In part 1 we looked at parsing bencoded data. Let’s put this to good use and start looking at .torrent files - we’ll finish by creating our own (from scratch!).

We’re building up from the go-bt repository. Clone it if you want to follow along.

The .torrent file

At a basic level the .torrent file contains 2 types of information. The first is enough information (in the form of an announce key) for the client to connect to a tracker and query for peers, and details on the content (primarily its length, the number of pieces and hashes).

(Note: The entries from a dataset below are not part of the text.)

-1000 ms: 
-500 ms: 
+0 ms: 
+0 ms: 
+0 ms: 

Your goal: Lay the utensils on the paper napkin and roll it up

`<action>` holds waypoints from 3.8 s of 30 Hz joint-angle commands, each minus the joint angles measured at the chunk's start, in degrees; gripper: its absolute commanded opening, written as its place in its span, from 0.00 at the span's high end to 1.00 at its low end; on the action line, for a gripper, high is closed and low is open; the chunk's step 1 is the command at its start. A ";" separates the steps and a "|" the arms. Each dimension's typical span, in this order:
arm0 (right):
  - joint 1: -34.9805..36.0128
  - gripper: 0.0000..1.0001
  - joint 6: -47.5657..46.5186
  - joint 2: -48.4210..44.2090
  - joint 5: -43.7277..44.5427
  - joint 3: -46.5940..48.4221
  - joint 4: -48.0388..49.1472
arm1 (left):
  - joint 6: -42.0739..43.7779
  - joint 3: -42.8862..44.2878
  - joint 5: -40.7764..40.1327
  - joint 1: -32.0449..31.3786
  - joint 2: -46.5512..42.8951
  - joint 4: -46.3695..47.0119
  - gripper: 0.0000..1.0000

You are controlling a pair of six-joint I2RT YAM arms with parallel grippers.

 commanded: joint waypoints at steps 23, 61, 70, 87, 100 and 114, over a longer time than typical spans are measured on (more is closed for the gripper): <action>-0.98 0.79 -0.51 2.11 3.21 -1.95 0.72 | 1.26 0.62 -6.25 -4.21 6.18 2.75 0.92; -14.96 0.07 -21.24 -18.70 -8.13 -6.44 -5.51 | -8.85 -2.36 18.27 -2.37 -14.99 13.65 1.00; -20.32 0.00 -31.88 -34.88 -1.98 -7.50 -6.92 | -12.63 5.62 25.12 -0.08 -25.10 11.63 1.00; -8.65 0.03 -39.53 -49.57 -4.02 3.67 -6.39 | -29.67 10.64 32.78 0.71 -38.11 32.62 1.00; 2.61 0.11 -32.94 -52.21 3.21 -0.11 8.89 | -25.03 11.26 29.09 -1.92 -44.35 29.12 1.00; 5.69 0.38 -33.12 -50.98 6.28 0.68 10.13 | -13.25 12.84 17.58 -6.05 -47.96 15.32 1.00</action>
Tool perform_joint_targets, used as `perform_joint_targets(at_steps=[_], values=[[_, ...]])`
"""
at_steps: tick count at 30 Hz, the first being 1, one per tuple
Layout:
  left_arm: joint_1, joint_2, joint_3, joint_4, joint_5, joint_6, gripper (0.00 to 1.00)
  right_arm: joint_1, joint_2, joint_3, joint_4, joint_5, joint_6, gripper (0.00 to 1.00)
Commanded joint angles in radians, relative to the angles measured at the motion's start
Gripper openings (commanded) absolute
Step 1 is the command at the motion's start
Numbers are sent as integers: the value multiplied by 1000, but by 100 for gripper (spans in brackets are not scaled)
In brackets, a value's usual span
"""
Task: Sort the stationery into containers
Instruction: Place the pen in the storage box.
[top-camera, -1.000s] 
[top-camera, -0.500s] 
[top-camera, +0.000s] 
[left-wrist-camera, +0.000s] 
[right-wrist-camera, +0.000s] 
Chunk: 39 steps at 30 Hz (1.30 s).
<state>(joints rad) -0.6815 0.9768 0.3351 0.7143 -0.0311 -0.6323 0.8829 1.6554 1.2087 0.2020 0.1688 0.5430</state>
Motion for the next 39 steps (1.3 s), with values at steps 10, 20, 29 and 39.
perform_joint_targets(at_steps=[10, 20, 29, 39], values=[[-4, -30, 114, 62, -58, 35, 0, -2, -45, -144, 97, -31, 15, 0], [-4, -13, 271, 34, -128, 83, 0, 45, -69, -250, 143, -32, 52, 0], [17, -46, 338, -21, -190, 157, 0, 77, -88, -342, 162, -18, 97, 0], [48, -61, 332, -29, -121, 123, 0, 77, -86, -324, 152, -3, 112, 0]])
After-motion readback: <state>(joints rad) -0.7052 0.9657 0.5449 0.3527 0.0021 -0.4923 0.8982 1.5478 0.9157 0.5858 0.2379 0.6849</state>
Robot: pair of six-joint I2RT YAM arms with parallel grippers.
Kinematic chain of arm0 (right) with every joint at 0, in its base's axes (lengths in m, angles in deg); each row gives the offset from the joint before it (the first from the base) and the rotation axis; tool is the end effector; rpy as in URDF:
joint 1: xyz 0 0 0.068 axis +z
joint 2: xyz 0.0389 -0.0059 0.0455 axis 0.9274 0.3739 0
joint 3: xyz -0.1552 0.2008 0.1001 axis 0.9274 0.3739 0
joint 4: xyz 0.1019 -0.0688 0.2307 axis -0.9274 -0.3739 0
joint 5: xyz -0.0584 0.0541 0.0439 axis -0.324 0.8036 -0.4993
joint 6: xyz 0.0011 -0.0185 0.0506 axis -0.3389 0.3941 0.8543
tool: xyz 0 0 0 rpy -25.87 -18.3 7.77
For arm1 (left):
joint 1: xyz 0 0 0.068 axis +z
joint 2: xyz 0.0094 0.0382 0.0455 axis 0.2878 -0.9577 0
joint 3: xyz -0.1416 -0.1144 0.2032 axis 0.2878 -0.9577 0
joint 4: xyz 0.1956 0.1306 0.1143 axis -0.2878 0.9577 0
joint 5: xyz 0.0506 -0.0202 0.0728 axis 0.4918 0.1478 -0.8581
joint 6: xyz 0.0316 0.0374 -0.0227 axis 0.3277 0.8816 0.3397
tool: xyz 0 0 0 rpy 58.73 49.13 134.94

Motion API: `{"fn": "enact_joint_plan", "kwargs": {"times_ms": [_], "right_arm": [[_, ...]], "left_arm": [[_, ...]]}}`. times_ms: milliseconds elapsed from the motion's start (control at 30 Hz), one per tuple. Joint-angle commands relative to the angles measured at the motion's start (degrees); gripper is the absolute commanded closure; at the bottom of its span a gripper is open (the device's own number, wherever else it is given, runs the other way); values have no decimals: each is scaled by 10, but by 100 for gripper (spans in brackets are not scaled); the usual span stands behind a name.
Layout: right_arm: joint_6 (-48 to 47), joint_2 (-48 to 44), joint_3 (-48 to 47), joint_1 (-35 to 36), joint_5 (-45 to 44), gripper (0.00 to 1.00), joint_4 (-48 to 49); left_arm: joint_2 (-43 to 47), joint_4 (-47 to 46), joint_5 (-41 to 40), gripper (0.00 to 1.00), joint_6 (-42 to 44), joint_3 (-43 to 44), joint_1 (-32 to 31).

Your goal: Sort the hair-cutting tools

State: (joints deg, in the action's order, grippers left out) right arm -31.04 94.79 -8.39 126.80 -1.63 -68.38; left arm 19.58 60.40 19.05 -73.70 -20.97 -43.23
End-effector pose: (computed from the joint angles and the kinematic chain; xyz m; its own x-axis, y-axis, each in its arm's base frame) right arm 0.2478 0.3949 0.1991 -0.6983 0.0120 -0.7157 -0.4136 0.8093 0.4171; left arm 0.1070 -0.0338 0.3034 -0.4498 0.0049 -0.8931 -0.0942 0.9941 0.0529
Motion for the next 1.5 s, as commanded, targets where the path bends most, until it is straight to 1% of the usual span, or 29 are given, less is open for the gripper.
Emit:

Note: not all torrents rely on trackers. Trackerless torrents using something called DHT - and do not have an announce key in the torrent dictionary - we may revisit this at some point but not right now

Let’s parse a sample torrent file for Ubuntu:

/V/r/g/src ❯❯❯ go run ./main.go bencode -decode=./bencode/testdata/ubuntu.torrent 2>&1 | cut -c 1-80
{
  "announce": "https://torrent.ubuntu.com/announce",
  "announce-list": [
    [
      "https://torrent.ubuntu.com/announce"
    ],
    [
      "https://ipv6.torrent.ubuntu.com/announce"
    ]
  ],
  "comment": "Ubuntu CD releases.ubuntu.com",
  "created by": "mktorrent 1.1",
  "creation date": 1677174459,
  "info": {
    "length": 1975971840,
    "name": "ubuntu-22.04.2-live-server-amd64.iso",
    "piece length": 262144,
    "pieces": "*8\ufffd7R\ufffd\ufffdEُ\ufffdp܊\ufffd\ufffd3\ufffd\u00087MV\ufff
  }
}

(output is truncated to 80 characters - the pieces key contains the concatenated hash of each piece which gets well, big).

The announce key tells us where the tracker lives (c.f. next section). We’ll connect to the tracker to source peers primarily. The other fields are self-explanatory and are primarily for the benefit of the user.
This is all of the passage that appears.